BEGIN GIVEN INFORMATION

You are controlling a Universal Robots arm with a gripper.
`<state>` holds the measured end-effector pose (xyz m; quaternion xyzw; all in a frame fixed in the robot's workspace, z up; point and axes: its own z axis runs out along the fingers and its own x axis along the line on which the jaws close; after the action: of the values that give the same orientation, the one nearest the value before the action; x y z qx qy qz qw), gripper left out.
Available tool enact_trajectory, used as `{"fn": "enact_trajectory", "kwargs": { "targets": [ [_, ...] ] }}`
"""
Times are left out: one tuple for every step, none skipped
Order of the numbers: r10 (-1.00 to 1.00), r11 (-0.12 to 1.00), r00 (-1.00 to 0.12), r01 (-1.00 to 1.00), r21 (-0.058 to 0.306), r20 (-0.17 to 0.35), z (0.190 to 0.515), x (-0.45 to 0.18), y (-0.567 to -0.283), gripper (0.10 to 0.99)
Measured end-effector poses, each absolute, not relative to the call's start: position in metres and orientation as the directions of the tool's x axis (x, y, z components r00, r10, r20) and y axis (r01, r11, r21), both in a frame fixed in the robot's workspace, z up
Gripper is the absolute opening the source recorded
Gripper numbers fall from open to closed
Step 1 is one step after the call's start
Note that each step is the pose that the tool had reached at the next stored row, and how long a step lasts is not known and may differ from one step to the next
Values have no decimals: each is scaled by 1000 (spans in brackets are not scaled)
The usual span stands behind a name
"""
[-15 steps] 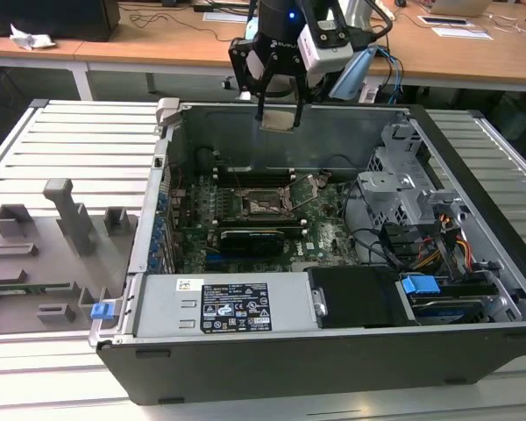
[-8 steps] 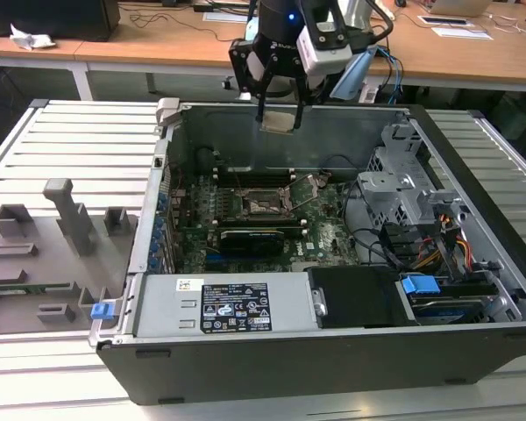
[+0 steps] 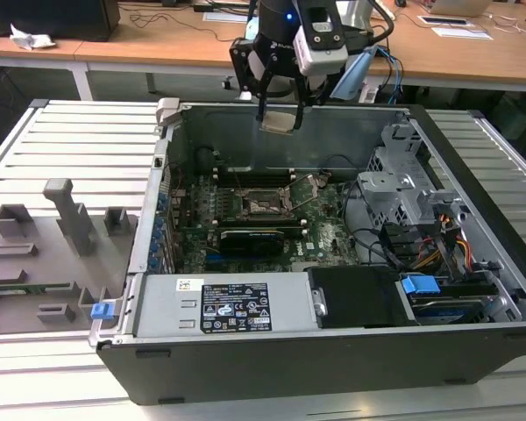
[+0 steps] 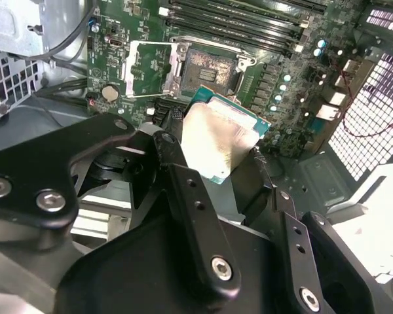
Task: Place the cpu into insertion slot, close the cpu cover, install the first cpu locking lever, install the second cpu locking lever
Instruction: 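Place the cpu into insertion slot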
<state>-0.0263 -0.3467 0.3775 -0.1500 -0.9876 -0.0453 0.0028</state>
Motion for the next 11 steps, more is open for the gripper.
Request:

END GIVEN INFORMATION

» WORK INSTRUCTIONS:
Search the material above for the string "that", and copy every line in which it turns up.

» ANSWER SPACE:
`<state>` holds the measured end-effector pose (xyz m; quaternion xyzw; all in a frame fixed in the robot's workspace, z up; point and axes: its own z axis runs out along the fingers and its own x axis along the line on which the jaws close; after the action: of the values that give the same orientation, the one nearest the value before the action; x y z qx qy qz qw), gripper left out.
Note that each step is the pose that the tool had reached at the next stored row, and how long a step lasts is not known and may differ from one step to the next

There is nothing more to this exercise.